Update: Business Objects to buy financial software vendor

Acquisition of Cartesis will help Business Objects expand in the market BPM software

Business Objects has agreed to buy Cartesis, a maker of finance and performance management software, for €225 million in cash, or about $300 million, the companies announced Monday.

Financial managers at large companies use Cartesis' products to forecast costs and spending, consolidate figures from subsidiaries and generate financial reports.

Business Objects, which is known for business-intelligence software, made the acquisition to expand its performance management software business, which it began to build about two years ago with its acquisition of SRC Software.

Business Objects has products for profit management and financial planning, but lacks tools for consolidating data and preparing financial reports. It will gain those from Cartesis, which will be the "crowning component" in its performance management portfolio, John Schwarz, CEO of Business Objects, said in a conference call Monday morning.

The announcement comes a few days after Oracle closed its acquisition of Hyperion Solutions, a rival to both Cartesis and Business Objects, for $3.3 billion. Other Cartesis vendors include Cognos, Applix, and Extensity.

Business Objects hopes to distinguish itself by offering a full suite of products, from tools that integrate and analyze business data up to the applications for managing company performance.

Business Objects will continue to invest in Cartesis' products and support its customers, according to Schwarz, although there will be some overlap in some areas, such as profit management, and the company will "reconcile and integrate" the product lines, he said.

The companies' both have planning applications as well, but they are aimed different audiences, according to Schwarz, with Business Objects' geared toward departmental users and Cartesis' for CFOs. "We will keep both but they need to be integrated," he said.

Companies that buy performance management software tend to spend three to four dollars on services for every dollar on software, Schwarz, said.

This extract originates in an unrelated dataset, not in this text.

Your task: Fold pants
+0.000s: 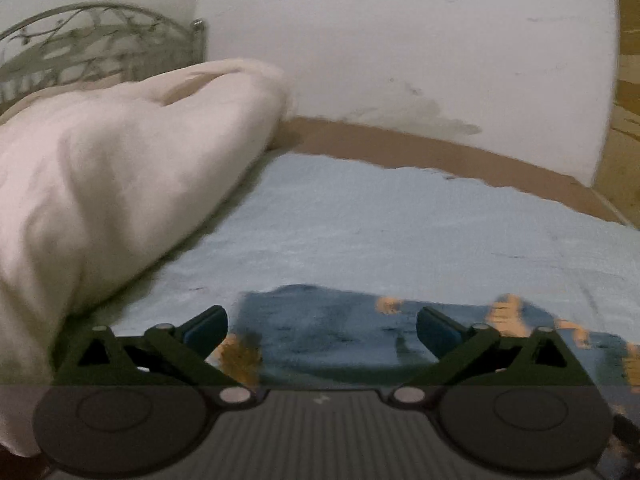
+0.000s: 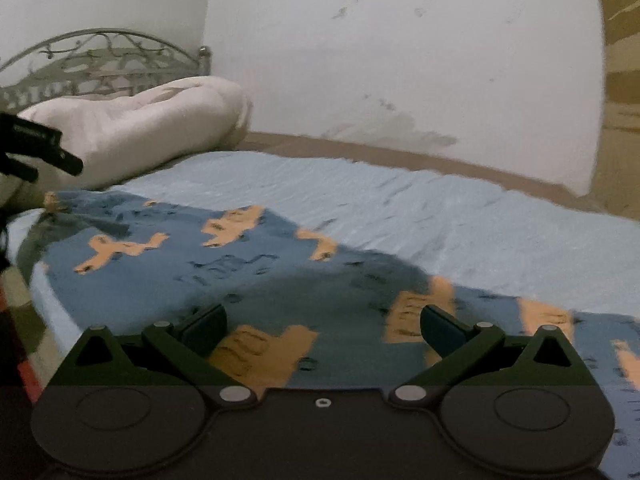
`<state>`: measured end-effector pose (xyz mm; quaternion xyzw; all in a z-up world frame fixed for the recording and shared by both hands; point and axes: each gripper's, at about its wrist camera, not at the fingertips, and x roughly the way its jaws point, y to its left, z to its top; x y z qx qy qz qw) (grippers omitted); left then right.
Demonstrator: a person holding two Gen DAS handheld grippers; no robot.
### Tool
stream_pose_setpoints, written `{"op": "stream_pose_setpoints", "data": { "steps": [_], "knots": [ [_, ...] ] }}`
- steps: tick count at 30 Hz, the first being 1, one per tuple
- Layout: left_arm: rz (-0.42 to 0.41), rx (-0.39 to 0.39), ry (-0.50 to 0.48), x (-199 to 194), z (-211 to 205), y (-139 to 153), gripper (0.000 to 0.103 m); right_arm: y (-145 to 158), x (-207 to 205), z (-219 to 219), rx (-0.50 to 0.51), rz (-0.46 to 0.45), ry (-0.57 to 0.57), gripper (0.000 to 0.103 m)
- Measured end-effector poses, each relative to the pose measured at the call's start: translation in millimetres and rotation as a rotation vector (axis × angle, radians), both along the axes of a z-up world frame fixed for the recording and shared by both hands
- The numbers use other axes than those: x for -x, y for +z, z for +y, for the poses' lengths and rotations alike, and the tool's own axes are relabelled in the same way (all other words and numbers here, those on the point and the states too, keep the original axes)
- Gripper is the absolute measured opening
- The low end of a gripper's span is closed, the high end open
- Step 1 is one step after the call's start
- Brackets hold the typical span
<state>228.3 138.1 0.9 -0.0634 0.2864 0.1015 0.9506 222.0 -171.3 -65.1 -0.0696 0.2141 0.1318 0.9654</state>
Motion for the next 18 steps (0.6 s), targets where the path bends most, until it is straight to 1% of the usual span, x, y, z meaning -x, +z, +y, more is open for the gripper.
{"op": "stream_pose_setpoints", "data": {
  "steps": [2, 6, 9, 12, 14, 16, 18],
  "knots": [
    [0.011, 0.025, -0.042, -9, -23, -4, 0.102, -1, 0, -8, 0.028, -0.006, -0.037, 0.102],
    [0.046, 0.113, -0.158, -39, -68, -23, 0.102, -3, 2, -41, 0.076, -0.006, -0.120, 0.102],
    [0.090, 0.121, -0.203, -65, -94, -34, 0.102, -4, 9, -74, 0.084, -0.013, -0.197, 0.102],
    [0.141, 0.141, -0.184, -91, -108, -42, 0.102, -8, 17, -102, 0.075, -0.007, -0.282, 0.102],
    [0.162, 0.160, -0.166, -107, -110, -45, 0.101, -11, 23, -117, 0.027, -0.002, -0.308, 0.102],
    [0.185, 0.140, -0.142, -120, -114, -49, 0.101, -13, 27, -122, 0.012, -0.011, -0.314, 0.102],
    [0.185, 0.104, -0.124, -128, -115, -51, 0.101, -16, 27, -121, 0.015, -0.022, -0.314, 0.102]
  ]
}}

Cartesis was no exception, generating as much as 45 percent of its revenue from services, said Didier Benchimol, Cartesis' CEO.

Business Objects will continue to provide some high-end services for the products but will try to bring partners increasingly into the picture, as it does with its business-intelligence products. Business Objects gets only about 16 percent of its revenue from services, and it will remain less that 20 percent with Cartesis, Schwarz said.

Cartesis is privately held and has about 600 employees and 1,300 customers, including Citizens Banking, Nissan Motor Co., and Siemens. It is based in Paris and took in about €100 million in revenue over the last year.

The company moved into North America about 18 months ago and has signed a few large customers, including PepsiAmericas and Cargill. The region still accounts for only 13 percent of its business but has been growing quickly, Benchimol said.

Business Objects, based in Paris and San Jose, California, expects to close the transaction in about 90 days, subject to the approval of regulators and Cartesis shareholders, it said.

Benchimol will join Business Objects to help integrate Cartesis into Business Objects' Enterprise Performance Management group, the companies said.

Business Objects is due to announce its financial results for the first quarter on Wednesday.